EKRA’s own text includes an express clause that “nothing in this section shall be construed to occupy the field . . . to the exclusion of State laws on the same subject matter.” Although no court has addressed the contours of EKRA’s preemption language, a fair read suggests that Congress did not intend EKRA to preempt state statutes, allowing states to adopt stricter anti-referral rules. Thus, New Jersey’s patient brokering statute may legitimately operate alongside EKRA, even if it is more restrictive, and providers might be subject to liability under both EKRA and the New Jersey patient brokering statute for the same conduct, increasing the importance of compliance focusing on arrangements that may implicate these laws.
How is EKRA being enforced, and what should we expect in New Jersey?
Since 2018, federal prosecutors have used EKRA against toxicology laboratories and marketers focused on SUD services, but have also pursued cases involving other kinds of laboratory testing. Courts are still clarifying whether EKRA prohibits percentage-based pay for employees, but the US Department of Justice recently stated that it does not view percentage-based payments to employees to be per se illegal under EKRA.
However, federal prosecutors have already applied EKRA to multistate patient brokering operations, including in New Jersey. In one case, a California man was sentenced in the US District Court for the District of New Jersey for running a marketing company that paid recruiters between $5,000 and $10,000 per referral to funnel patients from New Jersey, Maryland, and other states into addiction treatment centers.

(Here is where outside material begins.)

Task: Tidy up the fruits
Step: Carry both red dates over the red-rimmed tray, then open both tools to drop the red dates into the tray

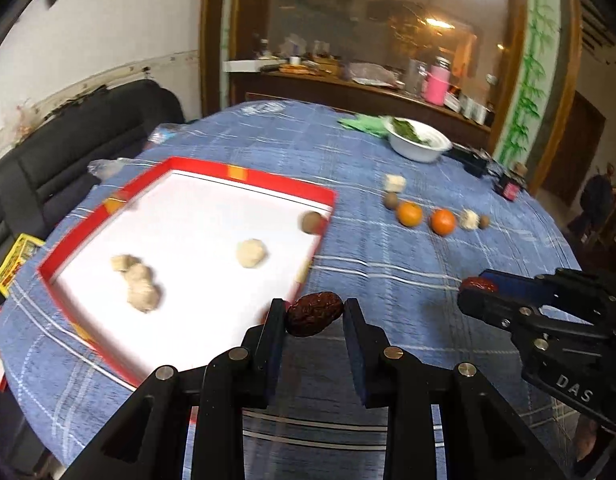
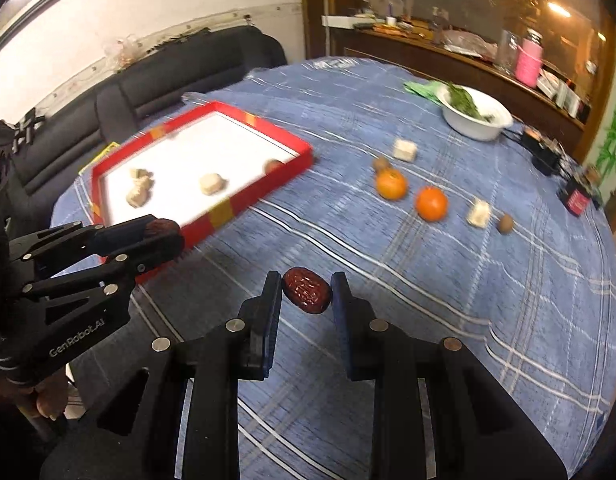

This case was one of the first EKRA convictions and underscores how federal prosecutors are prepared to pursue patient brokering schemes that cross state lines and involve patients with private insurance coverage.
New Jersey’s state enforcement may mirror federal efforts, given the legislative unanimity and prior New Jersey enforcement agencies’ focus on the types of activities targeted by the 2025 amendment. Initial cases are likely to target toxicology and recovery residence schemes, but because the law explicitly covers all laboratories, routine diagnostic, genetic, and microbiology labs may also be subject to scrutiny.
What should providers, recovery residences, and labs do now?
The 2025 amendment to New Jersey’s patient brokering statute took effect on August 11, 2025. Organizations with operations in New Jersey should:
- Review compensation arrangements tied to referrals, patient volumes, or test orders for laboratory and/or recovery home treatment or services.
- Review and update compliance policies and train staff.
- Monitor New Jersey state enforcement trends. The first actions brought by DOH, DCA, or prosecutors will set important precedents.
Bottom line
New Jersey’s updated law reflects a continued focus on patient brokering activities across the United States. By extending prohibitions to all clinical laboratories, adding mandatory fines, and empowering regulators, the state has dramatically raised the stakes for noncompliance.
Providers, recovery residences, and laboratories should expect increased scrutiny of referral arrangements and should proactively reassess contracts, policies, and practices to ensure compliance under both New Jersey law and EKRA.